- WHAT YOU HAVE TO DO -
Before you return the lines below, strip out any images and keep every word as written.

● ● ●

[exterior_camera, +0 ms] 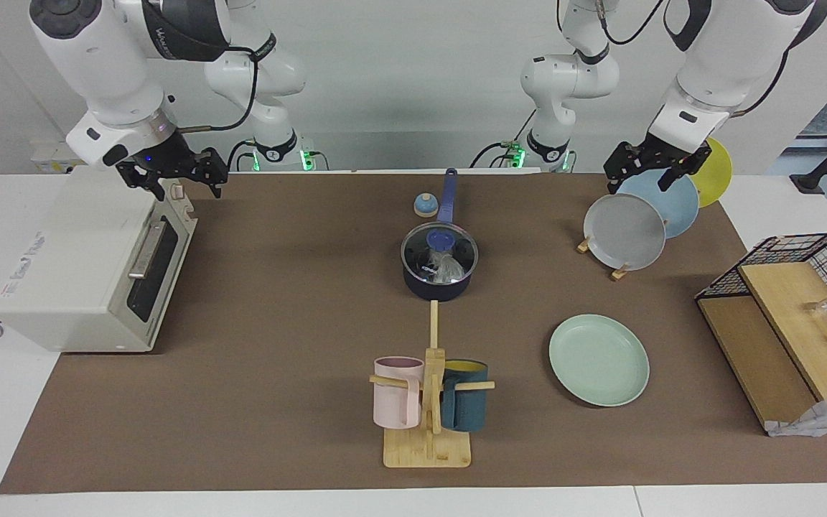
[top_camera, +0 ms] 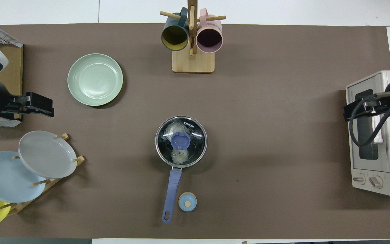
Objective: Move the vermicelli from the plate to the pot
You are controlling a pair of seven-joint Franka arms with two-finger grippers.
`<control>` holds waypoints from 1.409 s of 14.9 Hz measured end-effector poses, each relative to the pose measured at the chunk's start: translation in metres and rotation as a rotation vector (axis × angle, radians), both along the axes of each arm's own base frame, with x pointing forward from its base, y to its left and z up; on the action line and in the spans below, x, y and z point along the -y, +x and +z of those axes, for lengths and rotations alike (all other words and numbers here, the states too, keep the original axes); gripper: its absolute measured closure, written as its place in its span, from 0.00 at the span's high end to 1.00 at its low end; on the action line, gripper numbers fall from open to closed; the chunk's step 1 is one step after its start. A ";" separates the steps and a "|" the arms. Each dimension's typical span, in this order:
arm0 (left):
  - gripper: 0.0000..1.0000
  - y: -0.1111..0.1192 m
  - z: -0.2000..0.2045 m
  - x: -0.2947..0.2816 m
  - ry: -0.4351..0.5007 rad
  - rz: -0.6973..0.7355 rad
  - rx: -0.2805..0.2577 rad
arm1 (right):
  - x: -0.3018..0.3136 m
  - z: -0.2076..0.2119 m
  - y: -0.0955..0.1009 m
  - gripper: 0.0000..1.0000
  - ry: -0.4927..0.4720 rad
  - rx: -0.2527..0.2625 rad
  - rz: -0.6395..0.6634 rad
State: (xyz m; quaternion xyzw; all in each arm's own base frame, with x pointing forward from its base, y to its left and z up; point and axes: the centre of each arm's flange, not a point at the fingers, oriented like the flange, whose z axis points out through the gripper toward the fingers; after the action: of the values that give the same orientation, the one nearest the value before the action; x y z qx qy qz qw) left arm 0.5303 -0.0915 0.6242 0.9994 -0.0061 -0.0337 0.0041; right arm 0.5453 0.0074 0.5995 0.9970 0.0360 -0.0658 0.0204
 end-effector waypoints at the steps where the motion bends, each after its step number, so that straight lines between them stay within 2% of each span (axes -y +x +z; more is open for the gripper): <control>1: 1.00 0.000 0.000 0.000 0.000 0.000 0.000 | 0.000 0.001 0.000 1.00 -0.001 0.004 0.000; 9: 1.00 0.000 0.000 0.000 0.000 0.000 0.000 | 0.029 0.005 0.002 1.00 -0.002 0.024 -0.048; 18: 1.00 0.000 0.000 0.000 0.000 0.000 0.000 | 0.026 0.010 0.002 1.00 0.001 0.037 -0.043; 21: 1.00 0.000 0.000 0.000 0.000 0.000 0.000 | 0.018 0.011 0.002 1.00 0.054 0.037 -0.041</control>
State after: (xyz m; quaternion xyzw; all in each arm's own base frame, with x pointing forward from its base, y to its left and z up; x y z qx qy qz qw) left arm 0.5303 -0.0915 0.6242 0.9994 -0.0061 -0.0337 0.0042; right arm 0.5472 -0.0106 0.6101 0.9987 0.0168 -0.0466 -0.0071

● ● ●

- RESPONSE TO THE EXERCISE -
[exterior_camera, +0 ms] 
[top_camera, +0 ms] 
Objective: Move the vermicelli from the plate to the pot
You are controlling a pair of seven-joint Franka arms with two-finger grippers.
`<control>` holds waypoints from 1.409 s of 14.9 Hz measured end-effector poses, each relative to the pose measured at the chunk's start: translation in metres and rotation as a rotation vector (axis × angle, radians), both along the axes of each arm's own base frame, with x pointing forward from its base, y to its left and z up; on the action line and in the spans below, x, y and z point along the -y, +x and +z of those axes, for lengths and rotations alike (all other words and numbers here, the states too, keep the original axes); gripper: its absolute measured closure, written as its place in its span, from 0.00 at the span's high end to 1.00 at its low end; on the action line, gripper numbers fall from open to closed; the chunk's step 1 is one step after its start. A ";" separates the steps and a "|" the arms. Each dimension's typical span, in this order:
arm0 (left):
  - gripper: 0.0000..1.0000
  - y: -0.1111..0.1192 m
  - z: -0.2000..0.2045 m
  - x: -0.2947..0.2816 m
  - ry: -0.4351..0.5007 rad
  - rz: -0.6973..0.7355 rad
  - rx: -0.2805..0.2577 rad
arm1 (right):
  - x: -0.3018..0.3136 m
  - z: -0.2076..0.2119 m
  - y: -0.0955..0.1009 m
  - gripper: 0.0000..1.0000
  - ry: -0.4927..0.4720 rad
  - rx: -0.2527..0.2625 rad
  - rz: -0.6395..0.6634 rad
State: (xyz m; quaternion xyzw; all in each arm's own base frame, with x pointing forward from its base, y to its left and z up; point and axes: the centre of each arm's flange, not a point at the fingers, oriented like the flange, whose z axis points out through the gripper toward the fingers; after the action: of the values that give the same orientation, the one nearest the value before the action; x y z qx qy qz qw) left arm 0.5303 -0.0915 0.6242 0.9994 -0.0061 -0.0337 0.0041; right arm 0.5453 0.0074 0.5995 0.9970 0.0360 -0.0658 0.0204
 end-effector waypoints at the steps where the motion bends, each after its step number, so that straight lines between them stay within 2% of each span (axes -y +x +z; more is open for the gripper): <control>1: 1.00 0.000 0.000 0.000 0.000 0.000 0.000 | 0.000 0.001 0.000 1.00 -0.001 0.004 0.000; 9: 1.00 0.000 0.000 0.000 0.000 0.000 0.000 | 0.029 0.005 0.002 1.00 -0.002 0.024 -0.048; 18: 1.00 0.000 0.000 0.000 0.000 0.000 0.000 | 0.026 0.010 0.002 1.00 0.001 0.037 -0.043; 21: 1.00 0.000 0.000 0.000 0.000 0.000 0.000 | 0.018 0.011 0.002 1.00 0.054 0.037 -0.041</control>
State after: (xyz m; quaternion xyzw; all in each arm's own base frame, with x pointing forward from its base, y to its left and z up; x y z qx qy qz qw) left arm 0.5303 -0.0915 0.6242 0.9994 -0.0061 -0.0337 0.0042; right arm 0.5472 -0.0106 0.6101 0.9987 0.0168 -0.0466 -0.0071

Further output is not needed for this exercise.